Yes, this is correct -- but unless your OS is 64-bit aware you cannot run 64-bit applications in it. 64-bit applications require a 64-bit OS.

I'd like to contest your conclusion that a 64-bit app would need a 64-bit OS.

As we've been told the 970 will be able to run 32-bit software without skipping a beat. This implies that we have both 64-bit and 32-bit instruction sets.

Therefore, the operating system API can be 32-bit even on a 64-bit processor. If Apple decides to make OS X 970 aware that does not imply that awareness will force all 64-bit (or 32-bit) instructions to be ignored (it's not an either/or proposition).
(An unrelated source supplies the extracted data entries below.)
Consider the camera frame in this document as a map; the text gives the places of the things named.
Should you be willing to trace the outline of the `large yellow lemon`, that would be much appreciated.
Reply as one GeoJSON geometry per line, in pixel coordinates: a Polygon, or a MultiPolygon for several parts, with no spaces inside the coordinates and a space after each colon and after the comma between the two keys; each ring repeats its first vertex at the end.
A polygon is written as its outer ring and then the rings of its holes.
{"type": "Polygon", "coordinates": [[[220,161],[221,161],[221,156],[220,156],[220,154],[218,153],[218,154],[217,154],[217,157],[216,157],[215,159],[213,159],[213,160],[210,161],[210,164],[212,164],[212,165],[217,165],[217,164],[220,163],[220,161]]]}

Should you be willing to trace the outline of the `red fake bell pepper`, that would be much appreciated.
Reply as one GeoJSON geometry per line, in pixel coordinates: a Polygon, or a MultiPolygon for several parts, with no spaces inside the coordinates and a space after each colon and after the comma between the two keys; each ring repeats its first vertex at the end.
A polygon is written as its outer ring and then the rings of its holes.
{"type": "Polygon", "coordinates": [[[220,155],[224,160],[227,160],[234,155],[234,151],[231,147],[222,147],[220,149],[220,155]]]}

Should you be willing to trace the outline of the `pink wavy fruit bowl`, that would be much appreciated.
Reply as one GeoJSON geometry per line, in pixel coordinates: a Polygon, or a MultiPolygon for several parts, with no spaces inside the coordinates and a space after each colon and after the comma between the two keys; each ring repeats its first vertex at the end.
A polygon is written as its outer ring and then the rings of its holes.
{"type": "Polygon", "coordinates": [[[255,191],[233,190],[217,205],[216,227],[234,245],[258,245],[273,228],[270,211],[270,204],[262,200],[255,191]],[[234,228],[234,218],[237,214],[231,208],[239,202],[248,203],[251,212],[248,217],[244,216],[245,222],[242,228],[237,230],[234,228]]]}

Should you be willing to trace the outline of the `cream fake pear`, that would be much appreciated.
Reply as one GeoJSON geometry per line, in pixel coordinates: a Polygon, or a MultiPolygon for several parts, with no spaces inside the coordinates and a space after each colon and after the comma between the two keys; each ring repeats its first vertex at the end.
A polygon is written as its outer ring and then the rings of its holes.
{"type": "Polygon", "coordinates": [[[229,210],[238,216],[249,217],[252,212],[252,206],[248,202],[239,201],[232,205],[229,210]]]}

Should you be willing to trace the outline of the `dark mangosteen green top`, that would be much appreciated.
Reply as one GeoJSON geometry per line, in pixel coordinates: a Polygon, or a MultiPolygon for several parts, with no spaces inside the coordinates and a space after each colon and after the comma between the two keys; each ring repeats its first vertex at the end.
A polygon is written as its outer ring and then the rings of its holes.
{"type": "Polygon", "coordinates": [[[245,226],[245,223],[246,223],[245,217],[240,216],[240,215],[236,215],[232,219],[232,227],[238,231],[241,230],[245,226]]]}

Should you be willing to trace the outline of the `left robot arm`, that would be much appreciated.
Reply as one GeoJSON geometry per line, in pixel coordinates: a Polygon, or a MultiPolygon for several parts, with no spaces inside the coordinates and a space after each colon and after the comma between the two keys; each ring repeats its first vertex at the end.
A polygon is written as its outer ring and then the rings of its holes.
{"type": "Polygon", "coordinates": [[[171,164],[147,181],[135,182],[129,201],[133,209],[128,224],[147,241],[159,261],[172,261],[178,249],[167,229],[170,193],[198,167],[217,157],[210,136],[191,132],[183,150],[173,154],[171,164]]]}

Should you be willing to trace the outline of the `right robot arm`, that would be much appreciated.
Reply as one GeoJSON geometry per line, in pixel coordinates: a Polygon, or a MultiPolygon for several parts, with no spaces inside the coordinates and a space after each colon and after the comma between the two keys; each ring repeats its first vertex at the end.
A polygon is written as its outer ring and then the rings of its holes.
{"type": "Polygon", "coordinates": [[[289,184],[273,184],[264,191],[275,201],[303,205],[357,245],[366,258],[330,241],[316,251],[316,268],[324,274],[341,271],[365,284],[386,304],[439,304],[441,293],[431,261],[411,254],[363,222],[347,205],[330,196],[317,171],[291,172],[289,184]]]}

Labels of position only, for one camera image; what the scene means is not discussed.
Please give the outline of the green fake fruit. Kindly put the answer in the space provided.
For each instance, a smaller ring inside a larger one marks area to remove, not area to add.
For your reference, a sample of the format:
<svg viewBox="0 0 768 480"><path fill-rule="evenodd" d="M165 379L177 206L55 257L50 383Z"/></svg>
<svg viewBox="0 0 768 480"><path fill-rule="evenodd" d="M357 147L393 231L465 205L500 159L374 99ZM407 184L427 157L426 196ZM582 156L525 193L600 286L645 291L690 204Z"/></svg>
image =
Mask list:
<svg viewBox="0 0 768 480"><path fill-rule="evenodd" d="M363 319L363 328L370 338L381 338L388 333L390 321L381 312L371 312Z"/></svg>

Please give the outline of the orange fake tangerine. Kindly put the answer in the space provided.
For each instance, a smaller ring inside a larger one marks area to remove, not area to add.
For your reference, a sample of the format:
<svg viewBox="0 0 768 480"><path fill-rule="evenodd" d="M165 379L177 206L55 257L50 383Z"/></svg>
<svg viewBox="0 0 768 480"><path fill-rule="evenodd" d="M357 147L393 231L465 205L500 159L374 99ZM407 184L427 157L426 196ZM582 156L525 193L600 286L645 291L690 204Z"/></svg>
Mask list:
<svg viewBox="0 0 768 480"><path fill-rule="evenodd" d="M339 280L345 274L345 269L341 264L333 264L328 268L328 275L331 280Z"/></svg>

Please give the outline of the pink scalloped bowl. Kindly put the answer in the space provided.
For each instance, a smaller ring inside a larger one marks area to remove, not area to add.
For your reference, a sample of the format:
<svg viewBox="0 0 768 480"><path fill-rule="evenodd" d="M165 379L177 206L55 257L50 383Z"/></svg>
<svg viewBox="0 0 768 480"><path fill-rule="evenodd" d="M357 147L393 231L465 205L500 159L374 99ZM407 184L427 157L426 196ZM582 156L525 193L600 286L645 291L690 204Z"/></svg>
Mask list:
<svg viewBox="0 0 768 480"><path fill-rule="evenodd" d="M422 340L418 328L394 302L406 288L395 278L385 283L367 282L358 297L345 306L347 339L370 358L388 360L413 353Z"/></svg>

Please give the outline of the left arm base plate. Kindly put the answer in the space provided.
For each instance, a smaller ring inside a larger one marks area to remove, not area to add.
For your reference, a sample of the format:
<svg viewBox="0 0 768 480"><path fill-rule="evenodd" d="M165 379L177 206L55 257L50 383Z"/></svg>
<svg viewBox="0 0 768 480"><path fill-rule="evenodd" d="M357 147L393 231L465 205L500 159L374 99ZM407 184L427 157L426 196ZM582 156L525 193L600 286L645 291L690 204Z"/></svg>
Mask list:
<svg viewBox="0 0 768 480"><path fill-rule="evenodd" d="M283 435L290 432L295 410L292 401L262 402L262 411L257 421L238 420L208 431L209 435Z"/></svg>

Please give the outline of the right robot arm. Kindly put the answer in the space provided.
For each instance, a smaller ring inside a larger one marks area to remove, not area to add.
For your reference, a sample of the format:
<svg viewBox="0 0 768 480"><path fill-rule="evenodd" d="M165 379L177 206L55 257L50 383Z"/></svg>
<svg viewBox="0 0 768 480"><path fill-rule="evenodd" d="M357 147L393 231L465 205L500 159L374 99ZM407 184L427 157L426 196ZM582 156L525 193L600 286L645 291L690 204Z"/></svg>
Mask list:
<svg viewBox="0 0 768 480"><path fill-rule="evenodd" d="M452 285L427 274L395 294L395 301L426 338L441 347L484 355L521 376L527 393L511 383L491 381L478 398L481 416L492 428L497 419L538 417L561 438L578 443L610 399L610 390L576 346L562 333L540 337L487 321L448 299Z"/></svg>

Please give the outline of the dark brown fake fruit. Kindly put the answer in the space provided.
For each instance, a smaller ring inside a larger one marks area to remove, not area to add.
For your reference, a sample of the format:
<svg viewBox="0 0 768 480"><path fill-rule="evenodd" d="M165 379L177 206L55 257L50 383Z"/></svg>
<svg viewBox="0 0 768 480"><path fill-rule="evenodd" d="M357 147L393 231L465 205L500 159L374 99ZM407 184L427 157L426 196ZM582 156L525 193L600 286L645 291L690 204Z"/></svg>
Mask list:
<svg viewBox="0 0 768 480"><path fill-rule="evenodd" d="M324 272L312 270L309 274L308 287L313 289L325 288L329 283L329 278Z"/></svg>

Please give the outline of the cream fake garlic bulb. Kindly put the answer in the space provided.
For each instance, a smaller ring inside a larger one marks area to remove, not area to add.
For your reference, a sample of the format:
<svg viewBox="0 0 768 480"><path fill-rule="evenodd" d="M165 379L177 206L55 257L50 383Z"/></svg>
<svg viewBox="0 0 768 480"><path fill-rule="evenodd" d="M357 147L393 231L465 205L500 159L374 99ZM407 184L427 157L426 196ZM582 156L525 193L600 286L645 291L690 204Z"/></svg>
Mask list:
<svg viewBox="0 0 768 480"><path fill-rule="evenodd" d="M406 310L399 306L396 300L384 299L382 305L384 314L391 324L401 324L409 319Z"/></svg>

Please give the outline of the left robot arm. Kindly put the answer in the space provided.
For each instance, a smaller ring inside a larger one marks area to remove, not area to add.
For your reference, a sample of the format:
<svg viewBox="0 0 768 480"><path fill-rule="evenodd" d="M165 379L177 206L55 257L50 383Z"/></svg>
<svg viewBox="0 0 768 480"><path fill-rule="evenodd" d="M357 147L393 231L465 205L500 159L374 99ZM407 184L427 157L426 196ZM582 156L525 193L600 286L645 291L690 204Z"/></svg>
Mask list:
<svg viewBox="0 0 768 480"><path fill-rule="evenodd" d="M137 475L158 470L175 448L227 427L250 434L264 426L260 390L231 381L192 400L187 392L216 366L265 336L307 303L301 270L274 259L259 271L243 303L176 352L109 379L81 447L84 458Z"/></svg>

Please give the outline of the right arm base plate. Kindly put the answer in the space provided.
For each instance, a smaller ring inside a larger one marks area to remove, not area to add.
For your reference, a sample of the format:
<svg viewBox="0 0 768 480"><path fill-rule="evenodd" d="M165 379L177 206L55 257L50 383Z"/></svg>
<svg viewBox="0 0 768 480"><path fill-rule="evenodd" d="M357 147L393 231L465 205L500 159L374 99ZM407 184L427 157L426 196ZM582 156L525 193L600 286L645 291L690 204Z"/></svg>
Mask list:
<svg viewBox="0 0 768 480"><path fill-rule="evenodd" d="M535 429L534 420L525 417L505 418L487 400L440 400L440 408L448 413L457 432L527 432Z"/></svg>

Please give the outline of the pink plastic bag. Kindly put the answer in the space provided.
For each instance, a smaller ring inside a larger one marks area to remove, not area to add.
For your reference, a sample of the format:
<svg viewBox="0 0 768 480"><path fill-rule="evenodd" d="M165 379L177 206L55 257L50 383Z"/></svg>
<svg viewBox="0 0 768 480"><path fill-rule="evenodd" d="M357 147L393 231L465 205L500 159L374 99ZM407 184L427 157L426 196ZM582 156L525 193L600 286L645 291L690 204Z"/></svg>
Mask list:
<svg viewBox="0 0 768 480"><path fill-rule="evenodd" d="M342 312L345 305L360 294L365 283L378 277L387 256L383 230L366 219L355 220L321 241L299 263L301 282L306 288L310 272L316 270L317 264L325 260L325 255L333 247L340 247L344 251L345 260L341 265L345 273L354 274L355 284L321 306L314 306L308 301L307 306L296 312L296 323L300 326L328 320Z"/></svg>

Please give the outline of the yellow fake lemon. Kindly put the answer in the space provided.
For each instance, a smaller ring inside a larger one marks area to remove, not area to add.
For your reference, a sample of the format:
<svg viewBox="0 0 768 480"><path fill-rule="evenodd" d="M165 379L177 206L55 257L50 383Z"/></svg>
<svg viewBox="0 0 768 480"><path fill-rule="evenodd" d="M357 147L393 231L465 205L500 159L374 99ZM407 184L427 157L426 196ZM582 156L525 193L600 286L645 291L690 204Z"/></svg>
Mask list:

What we could have is a 64-bit enabled processor with 32-bit APIs running applications that can be either 32-bit or 64-bit, BUT have both type call on the 32-bit APIs (existing OS X 10.2.x).

When the OS is ready for full 64-bit operation those applications that are taking advantage of the 64-bit instruction set could be re-linked with 64-bit API libraries (OS X 10.3).

The 32-bit applications would have to call the 32-bit APIs for the rest of their product lives anyway, so a 32-bit API must be in place even if the operating system is pure 64-bit code.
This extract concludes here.